Leftists KNOW they're much smarter that the average person, because they are above-average in intelligence, went to the right schools, and the media agree with them.

Sam L. said...

This seems to address this topic:


Texan99 said...

I've begun to watch, with pleasure, the Masterpiece production of "Wolf Hall." I didn't care for the book, but the TV production is excellent. I've only watched the first episode, which is introducing the POV character, Thomas Cromwell, treated with greater sympathy in this work than the usual hero of the story, Sir Thomas More. Not to suggest that this is anything more than a convenient writer's device for turning expectations on their heads, it is interesting to watch Cromwell (great-grandfather of the horrible Oliver Cromwell) meeting in secret with his radical English-Bible-reading friends and worrying about More's replacing Wolsey. As Cromwell says, Cardinal Wolsey burns Bibles, but More will burn men. (Again, not claiming this is historically accurate or fair as to the individuals.)

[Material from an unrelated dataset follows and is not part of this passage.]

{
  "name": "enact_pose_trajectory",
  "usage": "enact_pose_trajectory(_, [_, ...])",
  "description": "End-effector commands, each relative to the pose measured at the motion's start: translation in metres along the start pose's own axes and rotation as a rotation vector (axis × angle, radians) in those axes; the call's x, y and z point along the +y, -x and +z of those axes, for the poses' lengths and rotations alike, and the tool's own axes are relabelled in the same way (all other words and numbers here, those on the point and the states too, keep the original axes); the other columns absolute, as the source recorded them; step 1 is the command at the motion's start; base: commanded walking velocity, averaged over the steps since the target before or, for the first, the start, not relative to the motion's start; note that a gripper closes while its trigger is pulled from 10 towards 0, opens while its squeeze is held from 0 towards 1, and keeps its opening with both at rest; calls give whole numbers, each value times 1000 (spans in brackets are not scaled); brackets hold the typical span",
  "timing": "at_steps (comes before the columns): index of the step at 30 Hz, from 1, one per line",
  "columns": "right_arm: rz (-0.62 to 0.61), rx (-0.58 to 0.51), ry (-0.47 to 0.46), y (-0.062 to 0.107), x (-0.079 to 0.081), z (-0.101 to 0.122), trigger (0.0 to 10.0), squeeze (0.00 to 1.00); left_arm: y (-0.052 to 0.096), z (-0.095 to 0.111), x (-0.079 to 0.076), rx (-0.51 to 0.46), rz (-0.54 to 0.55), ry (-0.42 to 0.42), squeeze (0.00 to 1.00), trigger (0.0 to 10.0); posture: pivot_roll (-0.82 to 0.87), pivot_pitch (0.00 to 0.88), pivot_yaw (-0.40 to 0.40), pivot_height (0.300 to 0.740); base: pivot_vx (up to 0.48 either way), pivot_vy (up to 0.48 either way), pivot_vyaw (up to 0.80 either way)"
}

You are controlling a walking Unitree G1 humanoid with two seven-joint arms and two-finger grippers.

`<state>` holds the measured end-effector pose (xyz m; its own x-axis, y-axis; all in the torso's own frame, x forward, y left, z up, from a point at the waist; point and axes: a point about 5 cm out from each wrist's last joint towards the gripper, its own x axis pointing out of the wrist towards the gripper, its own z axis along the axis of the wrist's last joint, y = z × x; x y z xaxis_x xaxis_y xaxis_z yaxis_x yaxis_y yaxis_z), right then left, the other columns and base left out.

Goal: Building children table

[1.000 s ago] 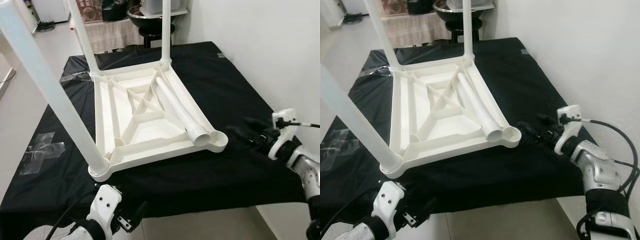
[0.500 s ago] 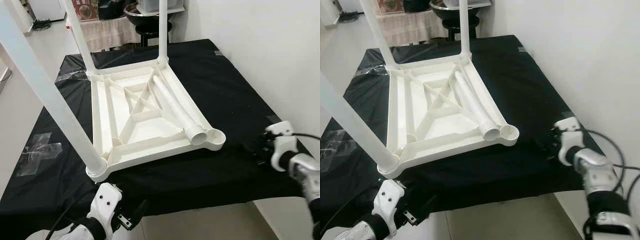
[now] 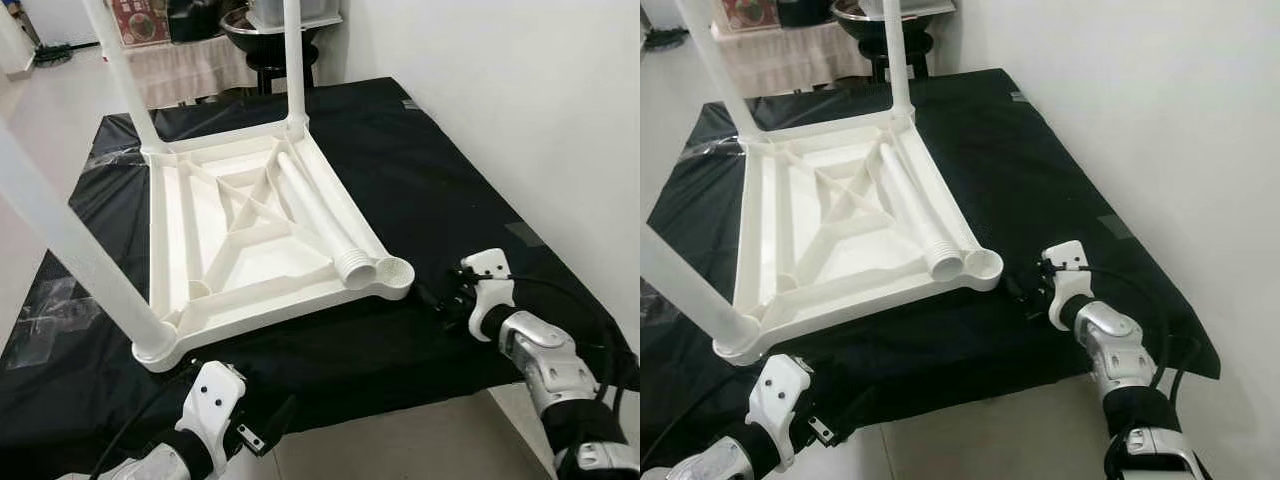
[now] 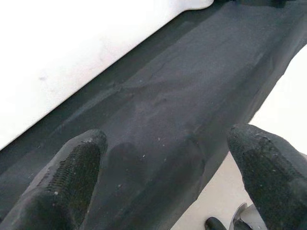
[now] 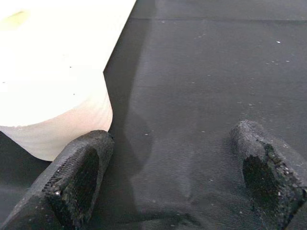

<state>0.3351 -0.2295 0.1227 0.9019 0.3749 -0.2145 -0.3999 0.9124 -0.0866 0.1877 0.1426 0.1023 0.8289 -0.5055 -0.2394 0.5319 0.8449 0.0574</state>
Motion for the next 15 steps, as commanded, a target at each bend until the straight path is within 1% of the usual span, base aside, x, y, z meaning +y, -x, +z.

We don't take seriously any more any controversy over whether a vernacular Bible is an evil threat, so the whole story becomes one about which religious crimes are serious enough to torture people to death over. One way out of that dilemma is to decline to treat any secular crimes (or what we would today call victimless crimes) as serious. It doesn't mean that we've solved the problem of how to confront sin without indulging in bloody hatred of the sinner. It certainly doesn't mean that we've figured out how to avoid elevating any particular sin to the special level of "completely outside the normal social system in which we continue to advocate against the behavior without demonizing the actor."

Lewis cautions us about the problem of despair when we've committed some sin that we believe can't be forgiven. His idea is we've merely finally identified a sin we truly believe is sinful; our other "forgiven sins" are things we acknowledge as a violation of some arbitrary rulebook, as opposed to things we believe in our hearts were wrong and shameful.

This is a bit rambling, but I'm trying to talk about how the intensity of attention we give to a particular sin at a particular time can have more to do with secular influences than with a genuine working out of our duty sometimes to be at odds with a worldly culture in service of a higher standard.